***** Record set
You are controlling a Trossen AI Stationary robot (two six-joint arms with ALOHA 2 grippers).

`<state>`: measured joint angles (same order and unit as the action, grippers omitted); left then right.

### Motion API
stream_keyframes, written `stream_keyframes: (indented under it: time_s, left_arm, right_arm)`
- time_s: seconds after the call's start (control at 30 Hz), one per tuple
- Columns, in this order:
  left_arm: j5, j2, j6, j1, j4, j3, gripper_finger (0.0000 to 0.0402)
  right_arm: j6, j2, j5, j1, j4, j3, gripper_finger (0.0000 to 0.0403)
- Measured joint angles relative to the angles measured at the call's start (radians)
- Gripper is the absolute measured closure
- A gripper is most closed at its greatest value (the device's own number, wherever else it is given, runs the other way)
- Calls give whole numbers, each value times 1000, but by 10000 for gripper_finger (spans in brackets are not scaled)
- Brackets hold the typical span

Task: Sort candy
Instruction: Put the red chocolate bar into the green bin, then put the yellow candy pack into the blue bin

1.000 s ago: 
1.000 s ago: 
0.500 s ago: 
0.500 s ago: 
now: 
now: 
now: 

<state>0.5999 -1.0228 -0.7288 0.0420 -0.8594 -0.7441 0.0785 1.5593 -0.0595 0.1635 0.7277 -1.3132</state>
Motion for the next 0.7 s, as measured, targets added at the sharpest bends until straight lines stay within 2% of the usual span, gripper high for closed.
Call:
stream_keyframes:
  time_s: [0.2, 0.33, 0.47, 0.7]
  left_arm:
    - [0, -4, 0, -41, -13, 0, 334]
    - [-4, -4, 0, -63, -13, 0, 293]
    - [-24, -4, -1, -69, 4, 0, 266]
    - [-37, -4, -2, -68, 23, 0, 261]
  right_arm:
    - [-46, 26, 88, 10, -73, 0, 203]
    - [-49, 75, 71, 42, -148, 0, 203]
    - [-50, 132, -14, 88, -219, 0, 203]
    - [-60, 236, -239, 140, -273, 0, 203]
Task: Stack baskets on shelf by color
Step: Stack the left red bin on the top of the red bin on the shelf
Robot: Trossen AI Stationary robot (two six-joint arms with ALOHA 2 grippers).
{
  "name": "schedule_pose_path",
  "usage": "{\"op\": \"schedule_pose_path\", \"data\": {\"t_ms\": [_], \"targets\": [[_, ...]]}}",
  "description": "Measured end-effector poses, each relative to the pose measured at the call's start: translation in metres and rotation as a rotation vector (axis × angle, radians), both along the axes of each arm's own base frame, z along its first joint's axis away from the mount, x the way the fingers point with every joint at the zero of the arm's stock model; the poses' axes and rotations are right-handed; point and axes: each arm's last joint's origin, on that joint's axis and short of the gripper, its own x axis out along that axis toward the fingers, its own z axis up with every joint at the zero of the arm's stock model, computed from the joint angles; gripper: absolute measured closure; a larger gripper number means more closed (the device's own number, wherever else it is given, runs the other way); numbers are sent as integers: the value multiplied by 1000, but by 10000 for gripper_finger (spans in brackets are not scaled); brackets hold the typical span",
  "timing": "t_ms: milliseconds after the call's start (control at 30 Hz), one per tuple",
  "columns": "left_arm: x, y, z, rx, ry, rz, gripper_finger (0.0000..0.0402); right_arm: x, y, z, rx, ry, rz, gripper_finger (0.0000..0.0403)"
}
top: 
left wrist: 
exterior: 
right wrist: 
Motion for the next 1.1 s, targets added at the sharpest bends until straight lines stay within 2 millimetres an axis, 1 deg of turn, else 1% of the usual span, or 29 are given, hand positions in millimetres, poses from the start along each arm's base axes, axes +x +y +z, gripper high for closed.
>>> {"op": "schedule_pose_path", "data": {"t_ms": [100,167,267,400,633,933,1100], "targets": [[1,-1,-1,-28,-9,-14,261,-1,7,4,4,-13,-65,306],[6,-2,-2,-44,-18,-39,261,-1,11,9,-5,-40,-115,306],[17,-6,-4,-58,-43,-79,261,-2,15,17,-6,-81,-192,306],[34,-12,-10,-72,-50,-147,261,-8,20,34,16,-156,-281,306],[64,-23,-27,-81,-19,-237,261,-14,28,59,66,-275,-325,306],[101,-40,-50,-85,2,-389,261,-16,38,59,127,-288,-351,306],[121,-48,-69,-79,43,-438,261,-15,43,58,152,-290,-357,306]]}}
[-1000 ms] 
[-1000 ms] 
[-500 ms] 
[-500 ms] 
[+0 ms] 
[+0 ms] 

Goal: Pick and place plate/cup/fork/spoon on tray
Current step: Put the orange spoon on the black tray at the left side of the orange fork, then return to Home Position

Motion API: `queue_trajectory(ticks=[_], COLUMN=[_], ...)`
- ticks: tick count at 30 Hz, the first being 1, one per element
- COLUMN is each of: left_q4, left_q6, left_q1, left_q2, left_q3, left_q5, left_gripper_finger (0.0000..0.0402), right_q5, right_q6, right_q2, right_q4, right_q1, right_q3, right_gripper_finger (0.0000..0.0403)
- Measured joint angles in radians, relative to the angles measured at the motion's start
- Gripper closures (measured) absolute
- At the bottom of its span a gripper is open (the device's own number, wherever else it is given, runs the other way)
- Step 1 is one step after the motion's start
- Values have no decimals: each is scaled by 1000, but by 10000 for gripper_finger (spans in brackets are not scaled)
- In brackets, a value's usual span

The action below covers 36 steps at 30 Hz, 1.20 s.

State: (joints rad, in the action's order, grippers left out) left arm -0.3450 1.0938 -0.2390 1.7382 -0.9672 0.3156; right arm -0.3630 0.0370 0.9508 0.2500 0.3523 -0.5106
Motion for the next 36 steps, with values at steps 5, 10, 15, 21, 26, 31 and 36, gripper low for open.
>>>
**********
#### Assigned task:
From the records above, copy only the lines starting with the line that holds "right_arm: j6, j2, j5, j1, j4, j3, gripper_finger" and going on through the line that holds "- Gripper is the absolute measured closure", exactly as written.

#### Your solution:
  right_arm: j6, j2, j5, j1, j4, j3, gripper_finger (0.0000 to 0.0403)
- Measured joint angles relative to the angles measured at the call's start (radians)
- Gripper is the absolute measured closure

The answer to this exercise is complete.